Six years? That meant that Kad already knew the trader when he was still working by her side at the Phyllis Science Centre. With that one casual comment, Moon was starting to realise the enormity of the secret her partner had kept from her.
“We found him a very interesting pers
on,” Moon remarked, “and I think we’d both enjoy the opportunity to see him again.”
She looked enquiringly at Srin who, after a moment’s consideration, also appeared to concede the point. “He was certainly an interesting character,” he added.
“As are you, Mr. Flerovs,” Kad commented, settling back in his chair. “I had some of my specialists see what they could find on you, and what they told me was very interesting. You began your career as a physicist – so please consider yourself among friends here – but got waylaid by the Republic while you were presenting a proposal on behalf of one of your planet’s scientific establishments. The official story is that the transport you were on, heading back to Tonia III, was jacked by a band of pirates, and that all the passengers were killed.”

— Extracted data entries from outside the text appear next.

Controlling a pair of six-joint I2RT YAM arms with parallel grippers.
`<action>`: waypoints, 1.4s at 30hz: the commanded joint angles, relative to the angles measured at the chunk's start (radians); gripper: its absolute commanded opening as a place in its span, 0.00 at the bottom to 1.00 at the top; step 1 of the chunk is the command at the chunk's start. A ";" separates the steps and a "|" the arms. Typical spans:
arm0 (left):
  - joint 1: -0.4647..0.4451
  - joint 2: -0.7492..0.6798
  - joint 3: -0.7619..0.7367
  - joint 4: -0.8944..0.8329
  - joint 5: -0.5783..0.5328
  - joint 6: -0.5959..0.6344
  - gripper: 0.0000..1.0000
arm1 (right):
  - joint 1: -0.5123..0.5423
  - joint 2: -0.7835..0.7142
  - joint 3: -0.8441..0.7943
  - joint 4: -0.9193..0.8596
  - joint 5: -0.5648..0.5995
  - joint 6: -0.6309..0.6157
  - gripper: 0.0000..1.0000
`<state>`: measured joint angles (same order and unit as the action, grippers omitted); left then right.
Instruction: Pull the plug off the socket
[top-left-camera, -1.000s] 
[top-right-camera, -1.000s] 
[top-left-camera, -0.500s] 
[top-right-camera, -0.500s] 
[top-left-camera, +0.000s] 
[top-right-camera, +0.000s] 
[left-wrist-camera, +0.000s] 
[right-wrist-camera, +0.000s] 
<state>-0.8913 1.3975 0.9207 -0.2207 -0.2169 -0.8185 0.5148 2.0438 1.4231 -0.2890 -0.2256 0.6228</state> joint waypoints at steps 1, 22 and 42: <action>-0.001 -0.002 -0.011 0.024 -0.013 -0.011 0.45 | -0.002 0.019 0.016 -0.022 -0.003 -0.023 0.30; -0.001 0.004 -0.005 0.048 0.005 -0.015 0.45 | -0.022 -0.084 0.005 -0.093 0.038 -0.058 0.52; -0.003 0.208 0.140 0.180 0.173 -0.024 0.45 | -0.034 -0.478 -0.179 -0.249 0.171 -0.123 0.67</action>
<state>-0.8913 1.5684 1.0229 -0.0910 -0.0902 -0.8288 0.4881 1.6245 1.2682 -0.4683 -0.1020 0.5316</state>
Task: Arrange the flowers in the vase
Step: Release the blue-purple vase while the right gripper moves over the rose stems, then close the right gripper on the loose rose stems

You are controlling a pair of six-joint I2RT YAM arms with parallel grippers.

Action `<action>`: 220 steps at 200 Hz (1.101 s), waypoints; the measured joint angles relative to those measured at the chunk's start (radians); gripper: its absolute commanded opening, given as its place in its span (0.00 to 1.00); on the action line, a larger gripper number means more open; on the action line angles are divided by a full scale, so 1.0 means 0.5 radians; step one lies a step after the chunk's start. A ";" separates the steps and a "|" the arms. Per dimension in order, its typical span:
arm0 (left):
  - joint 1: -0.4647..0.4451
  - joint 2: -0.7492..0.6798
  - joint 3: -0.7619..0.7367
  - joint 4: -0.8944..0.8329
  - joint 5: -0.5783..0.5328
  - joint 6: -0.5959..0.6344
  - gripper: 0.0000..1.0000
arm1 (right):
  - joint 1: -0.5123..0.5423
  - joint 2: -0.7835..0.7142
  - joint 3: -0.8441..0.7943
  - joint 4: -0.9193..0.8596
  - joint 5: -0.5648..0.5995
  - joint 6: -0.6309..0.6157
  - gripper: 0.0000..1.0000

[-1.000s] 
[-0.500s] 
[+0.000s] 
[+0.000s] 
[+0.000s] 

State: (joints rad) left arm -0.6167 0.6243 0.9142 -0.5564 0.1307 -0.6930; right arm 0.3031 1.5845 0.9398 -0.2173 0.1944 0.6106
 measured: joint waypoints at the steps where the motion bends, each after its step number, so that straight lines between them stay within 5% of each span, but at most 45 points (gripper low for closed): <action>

Moon took in a sharp breath. She hadn’t been aware of the specifics of whatever excuse the Republic had concocted. In fact, the fate of Srin’s bonded partner, Yalona, kept surfacing in her mind from time to time, as she wondered what the woman had done with her life. Now she knew. She had been told that Srin had been murdered.
A quick glance in Srin’s direction showed him to be his usual serene self.
“Unofficially, of course,” Kad continued, “they kept you confined and drugged, and hired out to promising research projects throughout Republic space as the ultimate in computing power. And everything seemed to go according to plan…until you ran into Moon here.”
Srin didn’t change his position or the angle of his gaze, but Moon felt a nudge as his fingers enfolded hers. Silently, she squeezed his hand.
“And what about you, Kad?” she asked, deflecting the line of conversation. “At least you were able to dig up some information on Srin, but I have almost no information on you. How long were you an anti-Republic sympathiser? What made you start? And the most burning question of all – why didn’t you tell me?”
Kad laughed. “Tell you? My dear Moon, if you can ask me that, it means you never saw yourself as you truly were.” His gaze softened. “You’re a smart woman, Moon Thadin, but if that intelligence is matched by anything, it’s your ambition. You were so determined to make your stellar re-ignition project a success that I feared you would jettison me in a heartbeat if you thought it would bring you closer to your objective.”